§ Exercise objective: Take each line of the data that contains the string "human" and copy it.

§ Dataset content:
=== Begin Enclosure ===

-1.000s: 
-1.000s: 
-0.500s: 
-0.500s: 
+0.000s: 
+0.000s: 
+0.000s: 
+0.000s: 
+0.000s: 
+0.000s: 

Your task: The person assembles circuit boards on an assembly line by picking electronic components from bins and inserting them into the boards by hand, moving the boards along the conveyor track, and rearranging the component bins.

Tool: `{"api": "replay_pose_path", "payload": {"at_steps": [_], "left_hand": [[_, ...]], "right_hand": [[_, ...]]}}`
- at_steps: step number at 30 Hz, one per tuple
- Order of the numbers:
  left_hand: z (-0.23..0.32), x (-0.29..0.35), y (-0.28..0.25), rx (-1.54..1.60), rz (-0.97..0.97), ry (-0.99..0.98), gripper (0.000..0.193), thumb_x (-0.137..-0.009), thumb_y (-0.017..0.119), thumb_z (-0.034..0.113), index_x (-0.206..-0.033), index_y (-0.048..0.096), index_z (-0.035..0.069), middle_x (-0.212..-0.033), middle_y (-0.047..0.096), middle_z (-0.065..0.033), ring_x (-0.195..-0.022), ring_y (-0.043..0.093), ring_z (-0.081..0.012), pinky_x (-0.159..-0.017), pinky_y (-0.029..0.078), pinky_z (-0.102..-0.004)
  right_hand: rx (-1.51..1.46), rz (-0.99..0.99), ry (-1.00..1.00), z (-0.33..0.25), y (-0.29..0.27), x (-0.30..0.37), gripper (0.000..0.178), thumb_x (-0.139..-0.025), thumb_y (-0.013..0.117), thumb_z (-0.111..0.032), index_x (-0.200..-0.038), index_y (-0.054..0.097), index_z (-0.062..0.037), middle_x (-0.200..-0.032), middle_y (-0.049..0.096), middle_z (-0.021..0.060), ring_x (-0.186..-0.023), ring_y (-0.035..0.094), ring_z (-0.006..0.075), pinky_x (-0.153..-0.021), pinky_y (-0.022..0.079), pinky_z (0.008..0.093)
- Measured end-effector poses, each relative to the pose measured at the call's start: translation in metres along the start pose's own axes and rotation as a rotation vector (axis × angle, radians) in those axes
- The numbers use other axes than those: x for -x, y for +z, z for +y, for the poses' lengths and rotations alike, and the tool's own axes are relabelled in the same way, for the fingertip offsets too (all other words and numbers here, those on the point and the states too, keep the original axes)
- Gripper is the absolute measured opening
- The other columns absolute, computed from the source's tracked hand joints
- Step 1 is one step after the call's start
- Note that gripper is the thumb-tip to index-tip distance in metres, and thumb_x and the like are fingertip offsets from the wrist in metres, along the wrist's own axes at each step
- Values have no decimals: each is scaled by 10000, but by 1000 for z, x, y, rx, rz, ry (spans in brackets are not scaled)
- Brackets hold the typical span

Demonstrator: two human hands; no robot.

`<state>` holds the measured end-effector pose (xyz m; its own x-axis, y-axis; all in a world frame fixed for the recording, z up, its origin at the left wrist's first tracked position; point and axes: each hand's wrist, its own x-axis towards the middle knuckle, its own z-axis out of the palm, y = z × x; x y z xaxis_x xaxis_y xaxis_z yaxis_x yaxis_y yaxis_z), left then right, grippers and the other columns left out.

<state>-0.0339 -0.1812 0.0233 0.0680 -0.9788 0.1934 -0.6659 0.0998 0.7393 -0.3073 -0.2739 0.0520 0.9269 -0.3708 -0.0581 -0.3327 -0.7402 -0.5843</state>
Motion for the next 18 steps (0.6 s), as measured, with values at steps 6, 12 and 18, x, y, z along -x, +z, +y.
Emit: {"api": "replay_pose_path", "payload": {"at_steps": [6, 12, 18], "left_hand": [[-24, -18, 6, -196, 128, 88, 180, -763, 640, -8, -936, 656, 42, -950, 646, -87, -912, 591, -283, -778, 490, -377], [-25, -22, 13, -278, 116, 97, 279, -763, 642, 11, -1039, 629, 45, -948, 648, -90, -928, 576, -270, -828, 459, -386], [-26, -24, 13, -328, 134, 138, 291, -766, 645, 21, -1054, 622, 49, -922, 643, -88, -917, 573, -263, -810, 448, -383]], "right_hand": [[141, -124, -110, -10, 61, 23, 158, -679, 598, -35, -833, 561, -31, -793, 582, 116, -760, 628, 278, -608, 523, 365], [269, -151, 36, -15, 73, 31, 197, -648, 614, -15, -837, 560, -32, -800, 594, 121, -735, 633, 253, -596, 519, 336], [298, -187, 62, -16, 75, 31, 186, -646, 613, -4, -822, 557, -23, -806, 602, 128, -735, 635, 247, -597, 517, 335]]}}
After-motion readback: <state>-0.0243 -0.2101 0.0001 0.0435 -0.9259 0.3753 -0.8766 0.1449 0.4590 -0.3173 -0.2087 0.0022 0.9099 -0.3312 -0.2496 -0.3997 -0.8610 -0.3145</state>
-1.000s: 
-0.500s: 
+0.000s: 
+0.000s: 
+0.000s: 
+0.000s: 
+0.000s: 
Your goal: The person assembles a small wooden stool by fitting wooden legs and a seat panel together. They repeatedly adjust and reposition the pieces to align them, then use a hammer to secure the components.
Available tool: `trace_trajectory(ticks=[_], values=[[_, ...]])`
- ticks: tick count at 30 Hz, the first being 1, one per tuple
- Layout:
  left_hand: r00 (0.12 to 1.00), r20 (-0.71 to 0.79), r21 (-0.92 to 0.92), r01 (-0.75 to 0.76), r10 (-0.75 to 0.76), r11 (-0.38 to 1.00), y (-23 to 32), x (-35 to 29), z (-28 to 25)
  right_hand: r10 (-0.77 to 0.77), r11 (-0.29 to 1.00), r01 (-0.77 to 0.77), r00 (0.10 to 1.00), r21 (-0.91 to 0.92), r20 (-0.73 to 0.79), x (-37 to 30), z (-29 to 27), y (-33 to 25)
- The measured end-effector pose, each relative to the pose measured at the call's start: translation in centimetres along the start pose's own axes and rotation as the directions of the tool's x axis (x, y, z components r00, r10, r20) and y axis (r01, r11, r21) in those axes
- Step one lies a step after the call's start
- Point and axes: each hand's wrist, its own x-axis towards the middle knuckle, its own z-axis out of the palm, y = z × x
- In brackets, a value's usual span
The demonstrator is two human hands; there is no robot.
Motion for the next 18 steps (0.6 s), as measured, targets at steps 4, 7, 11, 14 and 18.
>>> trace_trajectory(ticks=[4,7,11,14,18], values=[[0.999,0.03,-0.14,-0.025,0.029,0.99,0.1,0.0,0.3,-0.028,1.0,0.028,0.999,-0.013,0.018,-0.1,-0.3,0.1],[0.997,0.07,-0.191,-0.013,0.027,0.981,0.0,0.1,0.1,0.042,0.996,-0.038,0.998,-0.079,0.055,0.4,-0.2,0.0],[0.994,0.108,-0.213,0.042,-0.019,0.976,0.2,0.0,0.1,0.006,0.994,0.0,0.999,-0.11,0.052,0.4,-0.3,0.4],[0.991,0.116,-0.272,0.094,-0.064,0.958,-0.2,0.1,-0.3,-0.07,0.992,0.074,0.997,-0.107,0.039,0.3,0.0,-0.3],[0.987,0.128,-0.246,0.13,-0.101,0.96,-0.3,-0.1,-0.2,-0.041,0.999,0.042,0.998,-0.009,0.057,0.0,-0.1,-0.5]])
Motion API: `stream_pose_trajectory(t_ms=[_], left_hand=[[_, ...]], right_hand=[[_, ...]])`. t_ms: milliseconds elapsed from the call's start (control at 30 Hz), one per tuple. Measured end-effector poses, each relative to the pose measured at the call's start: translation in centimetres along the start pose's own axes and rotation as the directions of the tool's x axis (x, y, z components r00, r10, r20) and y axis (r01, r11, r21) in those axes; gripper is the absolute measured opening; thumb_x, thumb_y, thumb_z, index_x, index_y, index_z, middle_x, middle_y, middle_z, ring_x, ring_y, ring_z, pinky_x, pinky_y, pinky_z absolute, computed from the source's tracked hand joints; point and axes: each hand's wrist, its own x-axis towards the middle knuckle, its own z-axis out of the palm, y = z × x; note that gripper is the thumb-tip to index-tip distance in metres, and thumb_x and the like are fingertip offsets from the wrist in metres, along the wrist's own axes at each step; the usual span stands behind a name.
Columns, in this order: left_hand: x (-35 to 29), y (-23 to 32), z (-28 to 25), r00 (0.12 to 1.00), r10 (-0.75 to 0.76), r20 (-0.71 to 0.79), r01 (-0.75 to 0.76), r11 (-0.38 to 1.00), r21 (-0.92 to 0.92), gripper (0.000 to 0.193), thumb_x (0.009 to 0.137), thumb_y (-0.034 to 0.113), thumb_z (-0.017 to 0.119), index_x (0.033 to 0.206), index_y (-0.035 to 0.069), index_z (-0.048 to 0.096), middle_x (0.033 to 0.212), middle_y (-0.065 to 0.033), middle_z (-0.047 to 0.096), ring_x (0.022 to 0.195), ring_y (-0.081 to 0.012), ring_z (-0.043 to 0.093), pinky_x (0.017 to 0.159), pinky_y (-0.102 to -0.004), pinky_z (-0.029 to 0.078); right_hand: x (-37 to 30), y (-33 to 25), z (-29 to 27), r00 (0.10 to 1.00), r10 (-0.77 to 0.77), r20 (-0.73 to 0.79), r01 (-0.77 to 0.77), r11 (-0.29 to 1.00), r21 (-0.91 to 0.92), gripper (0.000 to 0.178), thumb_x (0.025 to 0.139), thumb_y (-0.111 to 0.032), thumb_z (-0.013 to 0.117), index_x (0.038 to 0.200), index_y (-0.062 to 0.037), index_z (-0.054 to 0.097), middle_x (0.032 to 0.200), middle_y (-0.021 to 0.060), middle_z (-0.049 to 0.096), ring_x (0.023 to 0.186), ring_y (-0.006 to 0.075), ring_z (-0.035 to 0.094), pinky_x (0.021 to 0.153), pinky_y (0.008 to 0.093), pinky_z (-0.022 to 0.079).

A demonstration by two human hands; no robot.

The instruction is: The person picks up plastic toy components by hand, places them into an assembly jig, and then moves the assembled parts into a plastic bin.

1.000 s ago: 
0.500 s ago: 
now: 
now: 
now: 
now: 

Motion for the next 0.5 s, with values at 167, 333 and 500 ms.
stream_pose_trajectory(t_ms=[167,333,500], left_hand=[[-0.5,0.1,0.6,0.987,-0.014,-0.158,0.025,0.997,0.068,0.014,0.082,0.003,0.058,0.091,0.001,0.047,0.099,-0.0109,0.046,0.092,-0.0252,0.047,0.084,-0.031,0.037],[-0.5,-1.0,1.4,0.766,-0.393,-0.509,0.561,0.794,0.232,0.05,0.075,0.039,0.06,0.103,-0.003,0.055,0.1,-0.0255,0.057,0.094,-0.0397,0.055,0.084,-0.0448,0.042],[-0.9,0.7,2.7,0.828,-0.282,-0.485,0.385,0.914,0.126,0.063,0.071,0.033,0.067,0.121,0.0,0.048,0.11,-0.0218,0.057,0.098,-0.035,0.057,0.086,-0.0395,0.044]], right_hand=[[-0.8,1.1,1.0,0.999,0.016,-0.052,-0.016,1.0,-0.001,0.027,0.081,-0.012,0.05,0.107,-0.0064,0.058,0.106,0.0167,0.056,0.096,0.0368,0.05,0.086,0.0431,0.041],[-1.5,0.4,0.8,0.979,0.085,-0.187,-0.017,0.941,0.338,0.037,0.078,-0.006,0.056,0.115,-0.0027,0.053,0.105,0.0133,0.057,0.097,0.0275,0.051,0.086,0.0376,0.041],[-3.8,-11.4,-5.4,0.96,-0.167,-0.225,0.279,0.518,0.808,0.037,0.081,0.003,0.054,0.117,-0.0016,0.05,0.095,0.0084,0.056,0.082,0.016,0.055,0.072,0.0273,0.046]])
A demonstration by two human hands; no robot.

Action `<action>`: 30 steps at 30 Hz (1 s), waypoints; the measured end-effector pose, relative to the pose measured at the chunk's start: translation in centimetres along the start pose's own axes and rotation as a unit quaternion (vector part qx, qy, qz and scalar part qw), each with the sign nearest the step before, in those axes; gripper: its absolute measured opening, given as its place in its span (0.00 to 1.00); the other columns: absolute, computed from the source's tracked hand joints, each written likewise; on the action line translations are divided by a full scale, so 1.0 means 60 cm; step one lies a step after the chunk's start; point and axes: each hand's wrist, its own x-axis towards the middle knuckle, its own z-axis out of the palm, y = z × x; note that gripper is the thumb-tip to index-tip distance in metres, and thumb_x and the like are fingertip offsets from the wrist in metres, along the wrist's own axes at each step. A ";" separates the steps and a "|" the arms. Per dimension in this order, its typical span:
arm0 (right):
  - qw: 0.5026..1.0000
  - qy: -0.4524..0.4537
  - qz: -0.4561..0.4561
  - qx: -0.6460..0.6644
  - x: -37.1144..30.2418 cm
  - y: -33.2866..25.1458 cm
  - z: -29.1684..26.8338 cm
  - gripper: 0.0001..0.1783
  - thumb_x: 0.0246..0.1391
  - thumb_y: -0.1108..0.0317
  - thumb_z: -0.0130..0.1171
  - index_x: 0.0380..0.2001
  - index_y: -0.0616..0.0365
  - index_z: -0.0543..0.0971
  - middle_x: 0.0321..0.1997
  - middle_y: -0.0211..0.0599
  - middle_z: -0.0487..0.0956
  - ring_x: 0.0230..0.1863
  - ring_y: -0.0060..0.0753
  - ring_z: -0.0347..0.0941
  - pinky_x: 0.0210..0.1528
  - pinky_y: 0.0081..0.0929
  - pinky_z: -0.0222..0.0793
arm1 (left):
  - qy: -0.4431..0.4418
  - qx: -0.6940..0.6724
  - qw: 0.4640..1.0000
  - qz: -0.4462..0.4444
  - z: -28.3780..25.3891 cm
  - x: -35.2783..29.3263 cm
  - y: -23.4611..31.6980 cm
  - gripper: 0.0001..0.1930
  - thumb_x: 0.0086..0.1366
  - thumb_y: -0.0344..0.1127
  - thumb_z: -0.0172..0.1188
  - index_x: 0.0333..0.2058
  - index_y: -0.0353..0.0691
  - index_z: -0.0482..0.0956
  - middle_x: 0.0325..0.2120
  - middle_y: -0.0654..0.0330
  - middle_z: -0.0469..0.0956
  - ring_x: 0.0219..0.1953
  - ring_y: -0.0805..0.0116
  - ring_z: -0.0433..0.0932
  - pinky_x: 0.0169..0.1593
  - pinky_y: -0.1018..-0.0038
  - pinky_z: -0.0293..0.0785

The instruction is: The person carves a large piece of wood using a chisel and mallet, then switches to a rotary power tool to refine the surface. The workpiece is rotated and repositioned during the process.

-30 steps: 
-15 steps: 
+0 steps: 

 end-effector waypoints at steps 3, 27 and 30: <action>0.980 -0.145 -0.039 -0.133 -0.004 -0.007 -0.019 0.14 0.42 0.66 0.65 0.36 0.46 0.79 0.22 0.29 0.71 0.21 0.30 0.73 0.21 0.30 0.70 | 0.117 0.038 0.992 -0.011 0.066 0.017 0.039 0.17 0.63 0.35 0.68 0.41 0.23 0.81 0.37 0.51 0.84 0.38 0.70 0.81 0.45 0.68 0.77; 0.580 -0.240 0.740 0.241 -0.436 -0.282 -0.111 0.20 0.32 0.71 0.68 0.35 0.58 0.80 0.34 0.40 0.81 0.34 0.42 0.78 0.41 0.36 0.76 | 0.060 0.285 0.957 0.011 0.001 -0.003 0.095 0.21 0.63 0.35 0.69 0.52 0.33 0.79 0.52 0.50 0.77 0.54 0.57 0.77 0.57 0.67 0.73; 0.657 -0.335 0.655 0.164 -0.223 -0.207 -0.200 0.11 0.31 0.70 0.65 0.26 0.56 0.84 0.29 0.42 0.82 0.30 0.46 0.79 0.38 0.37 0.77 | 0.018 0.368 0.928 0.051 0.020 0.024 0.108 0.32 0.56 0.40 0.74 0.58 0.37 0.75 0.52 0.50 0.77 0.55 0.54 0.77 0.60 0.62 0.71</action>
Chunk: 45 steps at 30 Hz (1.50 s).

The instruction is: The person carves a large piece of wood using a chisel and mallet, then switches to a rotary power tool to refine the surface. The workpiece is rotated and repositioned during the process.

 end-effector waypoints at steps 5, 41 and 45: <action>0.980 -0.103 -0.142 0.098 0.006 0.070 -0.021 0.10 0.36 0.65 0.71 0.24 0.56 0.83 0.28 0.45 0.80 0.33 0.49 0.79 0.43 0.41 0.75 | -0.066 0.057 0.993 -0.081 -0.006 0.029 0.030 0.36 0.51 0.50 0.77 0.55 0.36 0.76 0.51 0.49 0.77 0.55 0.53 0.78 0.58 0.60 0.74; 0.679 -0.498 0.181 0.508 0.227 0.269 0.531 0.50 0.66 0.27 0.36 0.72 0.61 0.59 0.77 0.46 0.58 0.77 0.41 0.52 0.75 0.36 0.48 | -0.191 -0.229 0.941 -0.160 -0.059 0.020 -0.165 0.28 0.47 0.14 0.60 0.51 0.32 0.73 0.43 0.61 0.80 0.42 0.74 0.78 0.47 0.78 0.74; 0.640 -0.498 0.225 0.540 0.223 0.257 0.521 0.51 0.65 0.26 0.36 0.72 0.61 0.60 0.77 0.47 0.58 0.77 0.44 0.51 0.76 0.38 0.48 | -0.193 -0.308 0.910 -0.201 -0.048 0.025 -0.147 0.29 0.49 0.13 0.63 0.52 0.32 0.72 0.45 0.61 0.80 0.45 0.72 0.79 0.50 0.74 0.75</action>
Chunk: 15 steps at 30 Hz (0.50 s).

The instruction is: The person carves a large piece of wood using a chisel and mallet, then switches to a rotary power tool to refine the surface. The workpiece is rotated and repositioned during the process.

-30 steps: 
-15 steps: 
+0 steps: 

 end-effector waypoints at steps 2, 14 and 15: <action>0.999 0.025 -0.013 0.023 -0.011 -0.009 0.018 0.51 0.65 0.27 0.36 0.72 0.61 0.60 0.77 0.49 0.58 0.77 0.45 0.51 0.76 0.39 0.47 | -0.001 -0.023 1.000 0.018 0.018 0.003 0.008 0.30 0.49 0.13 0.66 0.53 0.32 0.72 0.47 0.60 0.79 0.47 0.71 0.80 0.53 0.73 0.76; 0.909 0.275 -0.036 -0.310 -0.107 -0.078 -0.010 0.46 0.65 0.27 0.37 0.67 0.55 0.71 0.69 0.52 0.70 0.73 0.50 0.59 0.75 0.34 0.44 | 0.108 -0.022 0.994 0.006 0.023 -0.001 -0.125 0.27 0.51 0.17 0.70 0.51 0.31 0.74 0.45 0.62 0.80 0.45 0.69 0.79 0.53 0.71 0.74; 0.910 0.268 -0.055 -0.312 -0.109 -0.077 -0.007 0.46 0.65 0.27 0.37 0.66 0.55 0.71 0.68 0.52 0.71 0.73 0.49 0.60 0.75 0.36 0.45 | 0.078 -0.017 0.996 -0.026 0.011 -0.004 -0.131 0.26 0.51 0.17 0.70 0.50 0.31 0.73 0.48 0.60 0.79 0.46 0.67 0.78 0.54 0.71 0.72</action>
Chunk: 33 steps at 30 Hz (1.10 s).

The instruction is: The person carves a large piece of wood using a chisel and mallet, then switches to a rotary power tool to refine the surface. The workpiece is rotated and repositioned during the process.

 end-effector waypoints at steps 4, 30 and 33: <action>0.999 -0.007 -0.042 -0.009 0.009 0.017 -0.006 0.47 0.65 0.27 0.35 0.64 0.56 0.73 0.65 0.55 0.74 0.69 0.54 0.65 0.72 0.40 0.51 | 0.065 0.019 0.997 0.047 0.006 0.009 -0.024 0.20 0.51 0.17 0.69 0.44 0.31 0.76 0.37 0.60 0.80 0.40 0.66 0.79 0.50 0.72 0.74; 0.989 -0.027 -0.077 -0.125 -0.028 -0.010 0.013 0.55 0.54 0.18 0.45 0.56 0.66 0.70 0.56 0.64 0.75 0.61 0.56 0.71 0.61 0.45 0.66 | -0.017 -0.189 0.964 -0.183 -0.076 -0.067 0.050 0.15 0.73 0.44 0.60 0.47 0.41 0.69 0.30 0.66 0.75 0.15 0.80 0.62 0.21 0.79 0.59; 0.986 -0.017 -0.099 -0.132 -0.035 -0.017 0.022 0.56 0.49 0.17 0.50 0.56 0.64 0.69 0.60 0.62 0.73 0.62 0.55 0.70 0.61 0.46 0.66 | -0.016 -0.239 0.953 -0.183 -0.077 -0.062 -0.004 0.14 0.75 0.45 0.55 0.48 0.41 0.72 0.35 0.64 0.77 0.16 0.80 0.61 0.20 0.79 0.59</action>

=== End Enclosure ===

§ Exercise result:
Demonstrator: two human hands; no robot.
The demonstrator is two human hands; there is no robot.
A demonstration by two human hands; no robot.
A demonstration by two human hands; no robot.

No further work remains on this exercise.